III: Know Thy Sources, Part One

By Ed Greenwood

The most aggressive broadcryers take up stations inside the city gates (Waymoot near the South Gate being the busiest), places many Waterdhavians visit daily (such as the Market), and strategic locations like the moot of the High Road and Waterdeep Way, the northerly moot of the High Road and the Way of the Dragon, and entrances to the City of the Dead around highsun (when many Waterdhavians enjoy their midday "highsunfest" by taking portable viands to the cemetery's parklike setting).

Some broadcryers strike deals with inns and taverns (particularly those near city gates), who allow them to sell in the lobbies without the usual calling of headlines. Almost all other broadcryers, save the few who deliver broadsheets personally to the villas of the noble and wealthy, cry out headlines on the streets -- which usually irritates folk living or shopkeeping nearby.

As a result, any citizen can complain to any Watch officer to have a broadcryer (or any street vendor) "moved along," and the Watch officer is bound to promptly issue such an order. This will always be "at least onto the next street," and is good for about half an hour unless the vendor wants to be detained and frowningly questioned for an entire morning or evening (losing a lot of trade in the process). Because of this, only the quietest broadcryers remain stationary in their vending locations. Young children selling broadsheets may even run to intercept or catch up with persons who seemed interested in their cry but in a hurry to accomplish some pressing task. Few broadcryers sell on the streets before dawn or after dusk -- and those who try to "cry headlines" at such times will be arrested by the Watch, taken to a Watchpost for a stern (and time-wasting) lecture, and then sent on their way without charge or punishment.

Due to this set up, any survey of broadcryers can give only likely or usual vending locations. So let's take a tour of broadcryers on a fair summer day, starting at South Gate and keeping to major streets.

The City Guard keeps the immediate vicinity of all city gates clear of vendors to avoid impeding traffic or providing cover for any attack on the city that might begin with the destruction of gates, so the first broadcryers to be met with are half a dozen leather-lunged sellers at Waymoot. Most are usually casual hires and street urchins, but among them will always be One-Legged Alram, a great giant of a man with a black beard, an eyepatch, and frankly piratical garb of colorful coat, large flopping seaboots, and a broad-brimmed wreck of a hat. He sells his own broadsheet, Straight Talk from the Docks (which he bills as "the seafarers' forum, where all dirty truths are told"), and is also known to contribute salty or sneering-at-the-wealthy "Seen on the Streets" notes to one of the most successful city broadsheets, the oddly-named Waterdeep Wazoo.

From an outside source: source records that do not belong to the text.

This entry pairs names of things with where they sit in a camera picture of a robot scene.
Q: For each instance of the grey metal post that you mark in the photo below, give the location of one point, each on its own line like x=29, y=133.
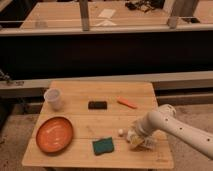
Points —
x=84, y=14

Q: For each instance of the green sponge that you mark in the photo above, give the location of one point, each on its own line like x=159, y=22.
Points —
x=102, y=146

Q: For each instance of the white paper sheet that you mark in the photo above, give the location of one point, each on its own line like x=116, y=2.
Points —
x=107, y=13

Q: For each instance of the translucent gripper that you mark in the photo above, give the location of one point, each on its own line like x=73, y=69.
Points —
x=143, y=142

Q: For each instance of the white labelled bottle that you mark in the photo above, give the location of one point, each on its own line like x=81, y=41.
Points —
x=129, y=135

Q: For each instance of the dark cable clutter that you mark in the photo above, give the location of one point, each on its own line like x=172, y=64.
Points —
x=145, y=5

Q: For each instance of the orange marker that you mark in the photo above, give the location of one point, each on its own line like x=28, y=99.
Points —
x=126, y=103

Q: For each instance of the metal clamp at left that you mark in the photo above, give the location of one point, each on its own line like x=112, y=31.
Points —
x=9, y=81

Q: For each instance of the orange ceramic bowl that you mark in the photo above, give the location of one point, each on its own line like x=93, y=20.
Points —
x=54, y=135

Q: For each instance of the translucent plastic cup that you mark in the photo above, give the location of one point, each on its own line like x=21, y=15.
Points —
x=53, y=98

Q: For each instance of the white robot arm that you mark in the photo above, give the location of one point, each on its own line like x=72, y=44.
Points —
x=162, y=118

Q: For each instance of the grey metal bracket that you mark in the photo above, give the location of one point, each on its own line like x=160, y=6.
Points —
x=172, y=22

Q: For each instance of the black rectangular block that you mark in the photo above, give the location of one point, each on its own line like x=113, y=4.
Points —
x=97, y=105

The Wazoo was named for both its founder and its first sponsor. The lass who started it was "the Wondrous Wazarra." She has retired from her hospitality profession due to the aches and wrinkles of age, but now pens an ongoing and very steamy amorous revel-and-bedchamber saga of "Myrandra and Her Adventures Among the Nobles" for its back pages. Armagus Zool was a carpet and tapestry merchant of Amn who sponsored Wazarra's broadsheet after becoming one of her most steadfast clients. He perished of shaking fever seven summers ago. His niece Sartrara Zool edits and prints the Wazoo every second day, keeping it full of jokes and catty gossip.

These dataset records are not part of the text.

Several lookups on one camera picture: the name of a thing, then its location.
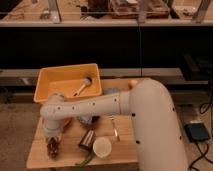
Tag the dark grape bunch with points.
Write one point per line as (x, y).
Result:
(53, 147)

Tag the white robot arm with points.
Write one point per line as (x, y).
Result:
(157, 133)

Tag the blue sponge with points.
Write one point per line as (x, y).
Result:
(110, 91)

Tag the apple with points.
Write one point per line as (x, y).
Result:
(132, 83)

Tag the metal fork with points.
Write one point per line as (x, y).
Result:
(114, 128)

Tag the yellow plastic bin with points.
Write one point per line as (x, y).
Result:
(67, 80)

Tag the orange ceramic plate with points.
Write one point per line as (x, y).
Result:
(66, 123)

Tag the wooden table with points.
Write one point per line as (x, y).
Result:
(123, 151)

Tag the small metal cup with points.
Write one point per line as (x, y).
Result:
(87, 140)

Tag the white cup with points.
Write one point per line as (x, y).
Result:
(102, 147)

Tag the black foot pedal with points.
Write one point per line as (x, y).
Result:
(196, 132)

Proceeding up the High Road, the stretch between the Waymoot and the Forcebar is the battleground of many street urchins selling divers broadsheets, and another of Waterdeep's colorful printers: Astel Turjan, owner and writer of Turjan's Trumpet. Turjan is a handsome, debonair "young blade about town," and writes a dashing, light-hearted broadsheet concentrating on telling other young gallants where to be seen, what to wear to be best seen in, where to have fun, and where to find the best (looking and willing, that is) young lasses to have fun with. The Trumpet is popular among many Waterdhavians of both genders and all ages seeking to know "where the latest action is" so they can show up there for their own purposes.

A few broadcryers along this stretch sell religious broadsheets, but these hit their real stride farther north, closer to the Plinth.